• [Instructions to follow]: Every line in the material below that includes "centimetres" should be copied.

• [Records for the exercise]:
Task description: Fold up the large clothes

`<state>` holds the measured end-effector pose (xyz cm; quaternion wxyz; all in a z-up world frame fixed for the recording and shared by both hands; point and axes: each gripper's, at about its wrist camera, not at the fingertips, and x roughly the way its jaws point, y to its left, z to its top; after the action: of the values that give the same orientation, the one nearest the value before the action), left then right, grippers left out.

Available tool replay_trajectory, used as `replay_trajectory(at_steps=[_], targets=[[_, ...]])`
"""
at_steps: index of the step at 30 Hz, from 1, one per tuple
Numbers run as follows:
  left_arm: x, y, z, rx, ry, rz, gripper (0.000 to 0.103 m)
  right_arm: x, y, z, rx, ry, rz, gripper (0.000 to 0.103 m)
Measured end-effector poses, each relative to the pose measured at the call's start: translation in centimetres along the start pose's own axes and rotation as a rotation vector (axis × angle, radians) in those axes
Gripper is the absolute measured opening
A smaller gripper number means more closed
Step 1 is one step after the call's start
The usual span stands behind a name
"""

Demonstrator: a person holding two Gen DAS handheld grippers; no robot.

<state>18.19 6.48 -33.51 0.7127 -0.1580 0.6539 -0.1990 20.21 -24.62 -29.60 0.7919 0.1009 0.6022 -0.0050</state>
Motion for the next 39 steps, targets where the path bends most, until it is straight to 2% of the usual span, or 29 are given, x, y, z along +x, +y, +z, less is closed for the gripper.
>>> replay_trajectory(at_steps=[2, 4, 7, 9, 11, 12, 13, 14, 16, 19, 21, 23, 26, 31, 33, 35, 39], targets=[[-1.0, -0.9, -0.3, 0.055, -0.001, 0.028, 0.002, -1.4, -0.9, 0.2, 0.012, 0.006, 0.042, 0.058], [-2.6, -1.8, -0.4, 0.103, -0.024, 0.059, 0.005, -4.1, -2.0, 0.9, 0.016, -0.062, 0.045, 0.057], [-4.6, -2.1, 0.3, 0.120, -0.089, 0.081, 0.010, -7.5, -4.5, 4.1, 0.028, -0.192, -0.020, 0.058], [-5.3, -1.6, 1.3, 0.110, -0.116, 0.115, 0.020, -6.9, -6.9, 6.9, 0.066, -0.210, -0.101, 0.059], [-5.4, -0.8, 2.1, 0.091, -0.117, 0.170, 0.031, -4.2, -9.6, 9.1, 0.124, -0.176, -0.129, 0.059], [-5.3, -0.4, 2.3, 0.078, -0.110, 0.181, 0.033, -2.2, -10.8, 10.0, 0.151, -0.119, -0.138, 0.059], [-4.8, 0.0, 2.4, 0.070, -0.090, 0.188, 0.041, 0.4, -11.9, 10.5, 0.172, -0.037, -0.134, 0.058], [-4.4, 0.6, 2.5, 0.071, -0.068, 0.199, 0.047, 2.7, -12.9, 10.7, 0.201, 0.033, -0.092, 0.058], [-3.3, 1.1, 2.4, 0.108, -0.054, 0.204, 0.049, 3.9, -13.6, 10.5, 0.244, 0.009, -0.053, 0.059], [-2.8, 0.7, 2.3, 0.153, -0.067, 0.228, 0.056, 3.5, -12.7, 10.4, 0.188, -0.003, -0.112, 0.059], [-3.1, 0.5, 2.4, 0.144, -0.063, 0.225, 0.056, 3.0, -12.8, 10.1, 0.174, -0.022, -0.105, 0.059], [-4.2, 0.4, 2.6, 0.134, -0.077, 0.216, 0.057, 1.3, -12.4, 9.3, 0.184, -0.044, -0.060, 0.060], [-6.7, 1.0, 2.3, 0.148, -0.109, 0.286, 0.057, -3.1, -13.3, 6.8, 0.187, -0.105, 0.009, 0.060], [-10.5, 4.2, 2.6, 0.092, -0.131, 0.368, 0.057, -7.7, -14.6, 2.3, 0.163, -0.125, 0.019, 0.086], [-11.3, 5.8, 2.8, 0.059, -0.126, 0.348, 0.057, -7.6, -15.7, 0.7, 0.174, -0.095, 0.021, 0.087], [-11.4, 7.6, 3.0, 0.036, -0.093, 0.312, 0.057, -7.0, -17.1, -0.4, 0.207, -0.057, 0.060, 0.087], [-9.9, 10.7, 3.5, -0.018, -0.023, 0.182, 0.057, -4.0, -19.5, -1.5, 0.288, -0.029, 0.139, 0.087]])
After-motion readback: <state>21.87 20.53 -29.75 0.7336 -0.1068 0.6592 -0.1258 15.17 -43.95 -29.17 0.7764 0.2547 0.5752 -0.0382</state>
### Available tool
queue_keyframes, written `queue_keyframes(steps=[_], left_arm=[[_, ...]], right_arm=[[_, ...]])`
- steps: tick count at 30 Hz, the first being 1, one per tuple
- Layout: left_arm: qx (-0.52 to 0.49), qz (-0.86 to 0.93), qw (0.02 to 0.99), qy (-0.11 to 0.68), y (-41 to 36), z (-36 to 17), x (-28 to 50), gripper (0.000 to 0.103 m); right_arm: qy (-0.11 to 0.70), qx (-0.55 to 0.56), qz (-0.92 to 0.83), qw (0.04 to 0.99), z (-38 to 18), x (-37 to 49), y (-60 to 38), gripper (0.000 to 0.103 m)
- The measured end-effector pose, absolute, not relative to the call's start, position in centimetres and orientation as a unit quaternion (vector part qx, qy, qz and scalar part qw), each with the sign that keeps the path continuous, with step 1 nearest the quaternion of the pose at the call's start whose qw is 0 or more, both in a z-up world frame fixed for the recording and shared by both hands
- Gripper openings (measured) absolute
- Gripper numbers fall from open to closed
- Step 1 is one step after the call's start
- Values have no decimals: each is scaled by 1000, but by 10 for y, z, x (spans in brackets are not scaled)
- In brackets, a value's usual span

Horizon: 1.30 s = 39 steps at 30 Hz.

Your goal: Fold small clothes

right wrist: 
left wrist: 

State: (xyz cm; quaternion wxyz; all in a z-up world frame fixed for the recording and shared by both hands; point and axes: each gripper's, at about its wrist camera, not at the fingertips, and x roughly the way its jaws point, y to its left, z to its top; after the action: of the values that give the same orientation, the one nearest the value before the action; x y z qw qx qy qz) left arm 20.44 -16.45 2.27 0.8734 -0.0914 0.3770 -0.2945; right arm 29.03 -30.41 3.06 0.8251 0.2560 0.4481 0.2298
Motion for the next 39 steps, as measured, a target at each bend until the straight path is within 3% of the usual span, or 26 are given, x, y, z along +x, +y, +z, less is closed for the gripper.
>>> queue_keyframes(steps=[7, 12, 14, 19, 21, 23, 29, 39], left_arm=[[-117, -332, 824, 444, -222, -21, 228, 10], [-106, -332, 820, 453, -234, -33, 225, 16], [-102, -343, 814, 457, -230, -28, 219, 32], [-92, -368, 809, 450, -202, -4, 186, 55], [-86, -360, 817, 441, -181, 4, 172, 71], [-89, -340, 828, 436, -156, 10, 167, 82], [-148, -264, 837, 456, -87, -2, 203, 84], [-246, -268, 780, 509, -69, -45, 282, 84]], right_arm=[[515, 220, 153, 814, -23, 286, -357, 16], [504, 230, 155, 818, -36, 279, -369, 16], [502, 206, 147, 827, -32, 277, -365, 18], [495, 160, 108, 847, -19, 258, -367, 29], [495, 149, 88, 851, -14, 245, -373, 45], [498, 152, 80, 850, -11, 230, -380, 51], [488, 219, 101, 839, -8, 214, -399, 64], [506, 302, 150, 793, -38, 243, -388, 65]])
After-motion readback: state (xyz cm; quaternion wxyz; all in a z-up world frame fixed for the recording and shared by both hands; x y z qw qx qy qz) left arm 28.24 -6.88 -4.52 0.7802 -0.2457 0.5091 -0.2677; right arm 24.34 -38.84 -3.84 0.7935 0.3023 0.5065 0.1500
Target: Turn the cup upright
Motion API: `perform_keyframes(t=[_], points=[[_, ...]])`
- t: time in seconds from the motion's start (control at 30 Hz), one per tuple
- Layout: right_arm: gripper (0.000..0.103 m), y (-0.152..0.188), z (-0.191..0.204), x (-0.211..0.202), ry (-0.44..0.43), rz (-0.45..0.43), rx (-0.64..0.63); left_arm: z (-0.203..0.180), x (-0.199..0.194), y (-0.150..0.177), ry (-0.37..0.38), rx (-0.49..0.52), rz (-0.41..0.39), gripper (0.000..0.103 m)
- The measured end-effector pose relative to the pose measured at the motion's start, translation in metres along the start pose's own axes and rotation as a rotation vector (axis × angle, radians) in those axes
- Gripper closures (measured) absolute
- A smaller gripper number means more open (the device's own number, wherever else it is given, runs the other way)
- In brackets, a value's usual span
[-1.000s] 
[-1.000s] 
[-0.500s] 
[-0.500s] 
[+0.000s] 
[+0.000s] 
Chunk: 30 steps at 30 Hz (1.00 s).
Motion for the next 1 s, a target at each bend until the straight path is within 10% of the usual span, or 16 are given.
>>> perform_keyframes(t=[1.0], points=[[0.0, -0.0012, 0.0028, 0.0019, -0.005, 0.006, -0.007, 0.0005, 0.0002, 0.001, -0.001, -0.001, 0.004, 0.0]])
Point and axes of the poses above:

• [Response to the task]:
Measured end-effector poses, each relative to the pose measured at the call's start: translation in centimetres along the start pose's own axes and rotation as a rotation vector (axis × angle, radians) in those axes
- The measured end-effector pose, absolute, not relative to the call's start, position in centimetres and orientation as a unit quaternion (vector part qx, qy, qz and scalar part qw), each with the sign that keeps the path continuous, with step 1 nearest the quaternion of the pose at the call's start whose qw is 0 or more, both in a z-up world frame fixed for the recording and shared by both hands

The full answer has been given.